MUSCLE Algorithm After some preliminary work, MUSCLE estimates a tree using UPGMA and the Kimura method of estimating the evolutionary distance between sequences (which we will deal with later in the semester). The iterative procedure: –Cut the tree into 2 subtrees at random locations –re-align each subtree –Align the subtrees together – Score the new alignment with sum-of-pairs If the new score is better than the old one, discard the old tree and repeat the cutting and realignment procedure with the new tree. If the new score is worse than the old one, discard it and repeat the procedure with the old tree. –Repeat until no further changes appear (convergence) or a user-set limit is reached.

T-COFFEE T-Coffee is also a cute acronym for something For our purposes, it illustrates a scoring method more refined than sum-of- pairs. –It is probably more accurate than other methods, but considerably slower. Web: Consistency-based scoring. Algorithm: 1.Create a library of all pairwise alignments You can generate them externally if you like. For instance, using alignments of 3- dimensional structures. You can use several alignments for the same pair of sequences, even if they are not consistent. The information is stored residue-by-residue: it is a list of entries like “amino acid 23 in sequence X aligns with amino acid 27 in sequence Y” 2.Weight alignments by the percentage of identical residues. If there is more than one alignment for a given pair of sequences, create a weighted average of them.

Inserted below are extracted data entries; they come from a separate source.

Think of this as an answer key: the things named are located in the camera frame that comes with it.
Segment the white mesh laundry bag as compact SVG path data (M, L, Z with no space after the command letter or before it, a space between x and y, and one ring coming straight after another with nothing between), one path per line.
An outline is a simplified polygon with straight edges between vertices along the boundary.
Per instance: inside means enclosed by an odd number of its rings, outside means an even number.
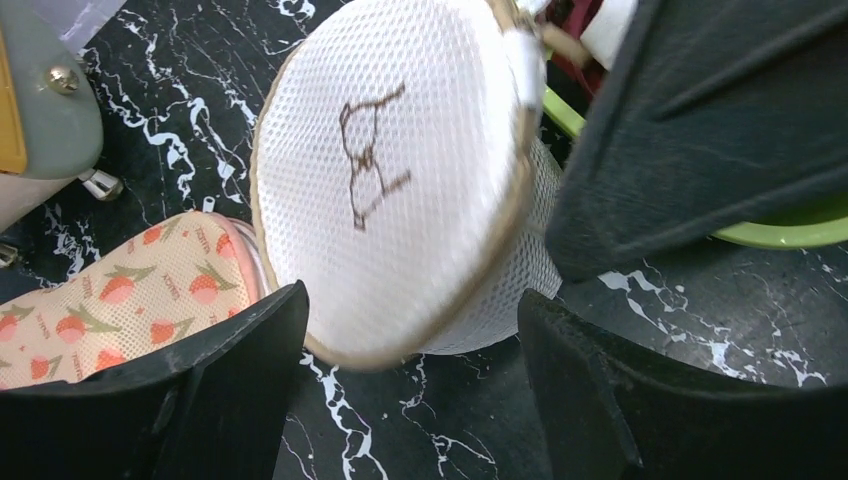
M311 354L359 371L463 354L516 333L526 290L556 295L544 70L513 1L351 1L288 56L251 201L270 282L308 290Z

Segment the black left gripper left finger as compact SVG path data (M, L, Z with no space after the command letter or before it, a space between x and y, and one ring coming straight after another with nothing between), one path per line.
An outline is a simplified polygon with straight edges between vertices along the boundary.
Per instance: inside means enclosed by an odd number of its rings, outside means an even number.
M298 383L306 286L77 382L1 395L5 479L269 479Z

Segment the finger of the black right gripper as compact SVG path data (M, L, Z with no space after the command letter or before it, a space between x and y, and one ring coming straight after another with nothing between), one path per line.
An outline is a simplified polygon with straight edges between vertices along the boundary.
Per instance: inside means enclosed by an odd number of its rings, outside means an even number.
M639 1L546 246L583 280L847 192L843 1Z

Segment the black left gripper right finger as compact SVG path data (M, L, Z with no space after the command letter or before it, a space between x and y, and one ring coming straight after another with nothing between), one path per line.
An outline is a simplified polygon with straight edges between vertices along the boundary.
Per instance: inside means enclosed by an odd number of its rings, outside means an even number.
M843 479L847 389L750 382L527 290L517 323L557 479Z

Library Extension 3.The next step, library extension, involves examining all triplets of sequences. –Residues that pair up in all three have their weights increased by the lesser of the two pair scores. –Residues that match differently in the two pairs being joined to form a triplet do not have their weights increased. –Thus, residues that consistently match up end up with very high weights. This is what is meant by consistency-based scoring. 4.After this, the weighted set of aligned residues is subjected to a progressive alignment equivalent to ClustalW. –Once a gap is created, it remains in all further alignments –Separate gap penalties aren’t needed: already incorporated into the library extension process.

Library Extension Example The scores are pairwise: the percentage of identical amino acids for all positions with an amino acid in both sequences

Example Pairwise scores. Every aligned pair of amino acids gets an initial score equal to the percentage of identity between the aligned sequences. –Sequences x and y aligned as a pair gives 88% identity. –Sequences x and v aligned as pairs gives 77% identity (because LAST and VERY are aligned but not identical). –Sequences v and y are 100% identical, because VERY in sequence v is a gap in sequence y. –Sequences x and z, and y and z, are 100% identical, although mostly gaps. Sequences x and y are then aligned through all other sequences: v and z in this case When the x-v-y triplet is assembled, every aligned pair in x and y gets its weight increased by the minimum of the two pair scores (77 here). –This includes GARFIELD THE FAT CAT, but not VERY or the S in “FAST” because they aren’t aligned. Similarly, when x, z, and y are aligned together, all matching pairs in x and y are increased by 100 (the minimum of the x-z and y-z scores). –This only increases the score for THE FAT CAT Note that LAST FAT in sequence x matches FAST CAT in y, but it matches VERY FAST in v, and ---- FAT in z. This results in two possible matches for these residues, and lower scores for both –These matches are thus less reliable than other parts of the x-y alignment.

Some Numbers xTHELASTFA-TCAT yTHEFASTCA-T--- x-y score xTHELASTFA-TCAT VTHEVERYFASTCAT YTHE----FASTCAT New score xTHELASTFA-TCAT zTHE----FA-TCAT yTHE----FASTCAT Final score

Further... There are many more multiple alignment algorithms.